Lets try different lenses and look at this as all brilliantly designed.
Textbook writers, review committees, editors, designers, layout artists, all need work, and the skills of publishing have been distinct and related to printing presses.
This idea that an individual teacher could write world-readable illuminated manuscripts with interactive components was pure science fiction through most of the 1900s.
On the other hand, you have a lot of adults who might be willing to work with younger people, helping them hone their skills, if the compensation were high enough.
Apparently, it *is* high enough, as we have huge numbers of adults who have elected to perform just such services.
On the other hand, if school is way too desultory for your taste, the lack of physical movement, the semi-paralysis of a desk job, and if PE has been cut back, no art and no music, then maybe military service is your ticket to a better school system.
You might learn to operate heavy equipment or maintain aircraft, and you'll return to the civilian sector with marketable skills, or so goes the PR.
Other OECD nations have only a fraction of the military the US has so it's important that market / social pressures continue to do their filtering.
K-12 puts up various obstacle courses, such as poorly taught math, weak STEM, few skills, and the military schools (divisions, bases, branches) swell with those electing a different trajectory through alternative obstacle courses.
Of course this is an oversimplification.
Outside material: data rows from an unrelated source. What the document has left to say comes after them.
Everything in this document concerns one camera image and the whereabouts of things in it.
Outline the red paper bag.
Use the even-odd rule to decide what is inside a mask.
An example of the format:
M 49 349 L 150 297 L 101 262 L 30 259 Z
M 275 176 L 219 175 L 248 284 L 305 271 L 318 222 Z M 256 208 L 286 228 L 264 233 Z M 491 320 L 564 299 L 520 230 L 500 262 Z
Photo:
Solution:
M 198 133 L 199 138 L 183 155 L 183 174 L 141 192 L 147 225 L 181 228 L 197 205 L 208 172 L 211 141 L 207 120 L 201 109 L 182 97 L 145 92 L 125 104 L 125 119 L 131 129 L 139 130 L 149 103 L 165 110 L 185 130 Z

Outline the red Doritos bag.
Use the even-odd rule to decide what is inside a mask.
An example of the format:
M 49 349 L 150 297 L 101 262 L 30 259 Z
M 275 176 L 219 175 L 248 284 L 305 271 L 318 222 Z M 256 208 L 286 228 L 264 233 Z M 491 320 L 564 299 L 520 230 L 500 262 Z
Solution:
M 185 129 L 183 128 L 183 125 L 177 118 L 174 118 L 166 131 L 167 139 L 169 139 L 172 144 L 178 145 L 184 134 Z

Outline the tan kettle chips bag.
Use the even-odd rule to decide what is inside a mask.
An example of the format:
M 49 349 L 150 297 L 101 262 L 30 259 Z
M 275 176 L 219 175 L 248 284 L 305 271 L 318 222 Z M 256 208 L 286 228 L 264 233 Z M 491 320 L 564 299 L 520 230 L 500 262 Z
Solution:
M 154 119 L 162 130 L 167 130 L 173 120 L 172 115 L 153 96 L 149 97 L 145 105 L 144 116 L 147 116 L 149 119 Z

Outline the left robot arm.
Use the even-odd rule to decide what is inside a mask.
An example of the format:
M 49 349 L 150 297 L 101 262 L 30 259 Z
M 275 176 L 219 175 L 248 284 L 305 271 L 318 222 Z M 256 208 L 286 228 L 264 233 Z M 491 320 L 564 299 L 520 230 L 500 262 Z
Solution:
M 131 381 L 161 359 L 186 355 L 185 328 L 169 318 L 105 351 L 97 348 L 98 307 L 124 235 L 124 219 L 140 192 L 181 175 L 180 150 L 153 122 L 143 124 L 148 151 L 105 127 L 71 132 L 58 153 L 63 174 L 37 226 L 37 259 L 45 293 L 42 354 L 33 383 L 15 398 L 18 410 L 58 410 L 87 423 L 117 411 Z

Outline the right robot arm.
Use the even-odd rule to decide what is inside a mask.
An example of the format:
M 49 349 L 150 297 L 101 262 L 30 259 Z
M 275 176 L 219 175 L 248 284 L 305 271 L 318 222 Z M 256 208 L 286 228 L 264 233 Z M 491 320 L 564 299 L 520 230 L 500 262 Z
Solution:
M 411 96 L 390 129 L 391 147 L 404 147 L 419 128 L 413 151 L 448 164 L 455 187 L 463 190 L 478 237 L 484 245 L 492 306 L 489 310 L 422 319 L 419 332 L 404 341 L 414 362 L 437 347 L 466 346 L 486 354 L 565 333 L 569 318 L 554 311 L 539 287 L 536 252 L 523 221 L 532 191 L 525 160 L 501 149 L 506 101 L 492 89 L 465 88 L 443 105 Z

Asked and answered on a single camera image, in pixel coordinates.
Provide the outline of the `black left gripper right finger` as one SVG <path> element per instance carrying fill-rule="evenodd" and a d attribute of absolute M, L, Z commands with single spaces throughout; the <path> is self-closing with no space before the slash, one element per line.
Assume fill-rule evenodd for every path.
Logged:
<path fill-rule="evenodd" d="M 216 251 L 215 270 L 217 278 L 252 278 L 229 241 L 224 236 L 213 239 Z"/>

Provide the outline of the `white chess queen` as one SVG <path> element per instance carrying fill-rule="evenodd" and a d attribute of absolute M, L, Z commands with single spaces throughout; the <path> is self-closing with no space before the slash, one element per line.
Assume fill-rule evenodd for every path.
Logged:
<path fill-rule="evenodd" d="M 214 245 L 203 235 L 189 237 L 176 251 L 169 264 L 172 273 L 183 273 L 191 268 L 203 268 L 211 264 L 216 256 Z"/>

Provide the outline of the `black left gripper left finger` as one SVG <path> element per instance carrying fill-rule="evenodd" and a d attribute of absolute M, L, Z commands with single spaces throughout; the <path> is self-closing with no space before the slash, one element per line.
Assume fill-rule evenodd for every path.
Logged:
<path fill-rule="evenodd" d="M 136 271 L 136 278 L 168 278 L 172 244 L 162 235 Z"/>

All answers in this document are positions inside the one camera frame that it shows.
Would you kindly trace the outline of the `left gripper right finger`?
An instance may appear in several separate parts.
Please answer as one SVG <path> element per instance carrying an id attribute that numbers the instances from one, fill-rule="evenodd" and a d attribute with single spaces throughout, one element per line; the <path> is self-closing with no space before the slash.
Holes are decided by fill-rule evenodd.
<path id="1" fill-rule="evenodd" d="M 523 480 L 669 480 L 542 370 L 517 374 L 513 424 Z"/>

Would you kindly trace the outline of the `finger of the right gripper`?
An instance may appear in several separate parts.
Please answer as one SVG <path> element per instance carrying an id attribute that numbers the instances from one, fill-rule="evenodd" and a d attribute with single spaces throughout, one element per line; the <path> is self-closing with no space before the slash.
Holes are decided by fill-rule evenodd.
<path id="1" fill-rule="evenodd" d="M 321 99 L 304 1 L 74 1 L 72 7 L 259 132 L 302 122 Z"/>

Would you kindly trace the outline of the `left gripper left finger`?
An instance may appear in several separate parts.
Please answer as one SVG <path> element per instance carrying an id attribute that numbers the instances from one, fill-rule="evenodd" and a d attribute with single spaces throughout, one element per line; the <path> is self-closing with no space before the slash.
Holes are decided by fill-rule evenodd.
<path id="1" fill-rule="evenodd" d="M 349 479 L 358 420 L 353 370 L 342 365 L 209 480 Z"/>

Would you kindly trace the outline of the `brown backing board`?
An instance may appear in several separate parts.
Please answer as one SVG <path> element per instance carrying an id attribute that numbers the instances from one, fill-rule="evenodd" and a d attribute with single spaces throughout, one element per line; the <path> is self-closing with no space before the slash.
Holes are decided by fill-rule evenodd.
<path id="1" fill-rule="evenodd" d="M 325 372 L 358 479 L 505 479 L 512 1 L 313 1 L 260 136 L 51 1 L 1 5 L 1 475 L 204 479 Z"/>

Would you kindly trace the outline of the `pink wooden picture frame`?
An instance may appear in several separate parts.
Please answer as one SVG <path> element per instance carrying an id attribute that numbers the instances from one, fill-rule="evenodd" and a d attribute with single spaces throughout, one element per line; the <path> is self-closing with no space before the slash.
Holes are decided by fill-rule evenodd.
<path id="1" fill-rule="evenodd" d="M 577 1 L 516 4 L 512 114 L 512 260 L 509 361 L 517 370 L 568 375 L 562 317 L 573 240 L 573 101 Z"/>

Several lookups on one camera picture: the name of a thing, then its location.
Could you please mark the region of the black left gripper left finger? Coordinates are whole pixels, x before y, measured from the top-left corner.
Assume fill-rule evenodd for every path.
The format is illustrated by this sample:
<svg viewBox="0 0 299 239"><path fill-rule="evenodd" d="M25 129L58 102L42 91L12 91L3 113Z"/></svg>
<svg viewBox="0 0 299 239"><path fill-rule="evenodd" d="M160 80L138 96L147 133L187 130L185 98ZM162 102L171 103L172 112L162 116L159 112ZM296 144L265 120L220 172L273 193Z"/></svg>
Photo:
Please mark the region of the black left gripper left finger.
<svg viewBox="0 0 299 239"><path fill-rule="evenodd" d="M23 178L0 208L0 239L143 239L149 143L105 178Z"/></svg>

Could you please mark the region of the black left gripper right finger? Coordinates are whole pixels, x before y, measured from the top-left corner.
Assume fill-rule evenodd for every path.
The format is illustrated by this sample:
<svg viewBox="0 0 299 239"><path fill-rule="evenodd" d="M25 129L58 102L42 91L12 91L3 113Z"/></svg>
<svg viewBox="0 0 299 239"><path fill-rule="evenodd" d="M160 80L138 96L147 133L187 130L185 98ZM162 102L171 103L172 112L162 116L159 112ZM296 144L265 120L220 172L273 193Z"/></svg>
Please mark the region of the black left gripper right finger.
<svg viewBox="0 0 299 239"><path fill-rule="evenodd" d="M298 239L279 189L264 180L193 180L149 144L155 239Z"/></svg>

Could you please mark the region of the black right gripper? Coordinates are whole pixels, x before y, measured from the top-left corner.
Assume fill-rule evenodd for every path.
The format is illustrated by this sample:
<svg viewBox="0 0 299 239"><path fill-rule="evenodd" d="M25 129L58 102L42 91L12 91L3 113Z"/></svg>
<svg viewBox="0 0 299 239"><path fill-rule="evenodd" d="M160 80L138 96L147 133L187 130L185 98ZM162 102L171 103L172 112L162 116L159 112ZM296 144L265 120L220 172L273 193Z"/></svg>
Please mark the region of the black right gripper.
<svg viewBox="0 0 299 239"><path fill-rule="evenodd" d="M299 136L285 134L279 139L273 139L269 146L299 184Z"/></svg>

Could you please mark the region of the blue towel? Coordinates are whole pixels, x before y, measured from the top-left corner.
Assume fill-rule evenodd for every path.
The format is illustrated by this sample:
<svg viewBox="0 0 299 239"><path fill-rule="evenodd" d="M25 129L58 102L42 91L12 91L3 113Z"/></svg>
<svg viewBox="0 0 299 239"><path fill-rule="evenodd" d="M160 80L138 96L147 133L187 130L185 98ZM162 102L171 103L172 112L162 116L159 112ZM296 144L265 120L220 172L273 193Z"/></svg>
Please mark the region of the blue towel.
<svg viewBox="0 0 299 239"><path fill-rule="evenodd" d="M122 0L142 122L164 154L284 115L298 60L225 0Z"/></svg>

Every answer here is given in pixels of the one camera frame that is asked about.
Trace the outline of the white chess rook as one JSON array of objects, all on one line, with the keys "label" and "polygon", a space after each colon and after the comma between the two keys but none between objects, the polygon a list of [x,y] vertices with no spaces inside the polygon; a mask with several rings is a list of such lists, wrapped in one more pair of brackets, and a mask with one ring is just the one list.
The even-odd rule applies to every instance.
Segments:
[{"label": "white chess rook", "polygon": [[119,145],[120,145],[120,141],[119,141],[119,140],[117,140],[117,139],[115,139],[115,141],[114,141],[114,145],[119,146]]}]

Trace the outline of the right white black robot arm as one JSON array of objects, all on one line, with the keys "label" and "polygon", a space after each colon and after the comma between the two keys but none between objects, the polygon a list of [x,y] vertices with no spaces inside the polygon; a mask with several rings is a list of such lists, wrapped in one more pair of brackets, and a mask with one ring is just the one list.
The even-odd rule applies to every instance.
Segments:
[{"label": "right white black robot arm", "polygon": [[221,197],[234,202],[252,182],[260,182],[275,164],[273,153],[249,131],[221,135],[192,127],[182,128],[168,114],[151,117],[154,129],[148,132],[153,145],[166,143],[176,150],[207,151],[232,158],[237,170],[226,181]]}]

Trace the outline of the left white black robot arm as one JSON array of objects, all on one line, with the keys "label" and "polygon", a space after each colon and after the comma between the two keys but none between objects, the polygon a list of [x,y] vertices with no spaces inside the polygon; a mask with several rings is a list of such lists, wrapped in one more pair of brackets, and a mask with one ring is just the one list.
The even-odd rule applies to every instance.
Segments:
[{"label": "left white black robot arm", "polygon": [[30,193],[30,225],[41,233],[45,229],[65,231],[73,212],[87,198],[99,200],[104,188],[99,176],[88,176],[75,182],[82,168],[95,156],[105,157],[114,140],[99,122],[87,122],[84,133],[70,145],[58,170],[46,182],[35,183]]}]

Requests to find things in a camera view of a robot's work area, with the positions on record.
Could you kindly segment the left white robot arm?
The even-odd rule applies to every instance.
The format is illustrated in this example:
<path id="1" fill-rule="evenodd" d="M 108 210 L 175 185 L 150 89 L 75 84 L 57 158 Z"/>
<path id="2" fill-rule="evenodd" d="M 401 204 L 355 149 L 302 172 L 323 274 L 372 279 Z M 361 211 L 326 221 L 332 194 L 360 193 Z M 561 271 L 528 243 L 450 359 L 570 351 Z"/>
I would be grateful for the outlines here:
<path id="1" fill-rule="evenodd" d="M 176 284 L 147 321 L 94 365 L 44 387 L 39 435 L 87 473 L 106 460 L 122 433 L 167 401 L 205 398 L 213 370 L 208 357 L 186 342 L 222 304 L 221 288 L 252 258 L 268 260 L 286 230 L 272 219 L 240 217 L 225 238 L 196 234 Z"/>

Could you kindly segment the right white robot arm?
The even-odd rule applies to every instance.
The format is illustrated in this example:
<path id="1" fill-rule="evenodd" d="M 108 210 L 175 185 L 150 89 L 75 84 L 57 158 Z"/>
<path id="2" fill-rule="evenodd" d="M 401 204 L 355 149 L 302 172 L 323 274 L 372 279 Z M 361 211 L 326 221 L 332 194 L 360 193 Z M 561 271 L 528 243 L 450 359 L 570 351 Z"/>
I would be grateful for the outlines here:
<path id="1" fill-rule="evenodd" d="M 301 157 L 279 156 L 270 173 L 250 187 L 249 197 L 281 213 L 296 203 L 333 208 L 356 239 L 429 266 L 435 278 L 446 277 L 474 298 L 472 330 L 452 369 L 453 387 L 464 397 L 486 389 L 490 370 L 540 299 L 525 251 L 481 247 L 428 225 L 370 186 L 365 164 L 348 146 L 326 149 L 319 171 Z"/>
Many go from high school to college and only enter the military later, perhaps with officer rank.
In my view, a US public education system should have as its ideal the education of future presidents.
This doesn't mean unrealistically fueling the hopes of millions that they could all sit in the Oval Office, but rather a citizen of the US needs to internalize the values and skills that make for a citizen / participant able to function at a high level in democratic institutions.
To the extent that democracy is failing i.e. to the extent that adults are failing to gain many presidential qualities (broad well rounded knowledge, appreciation for many cultures, ability to work in an egalitarian style in groups etc.), non-democratic institutions start to gain the upper hand.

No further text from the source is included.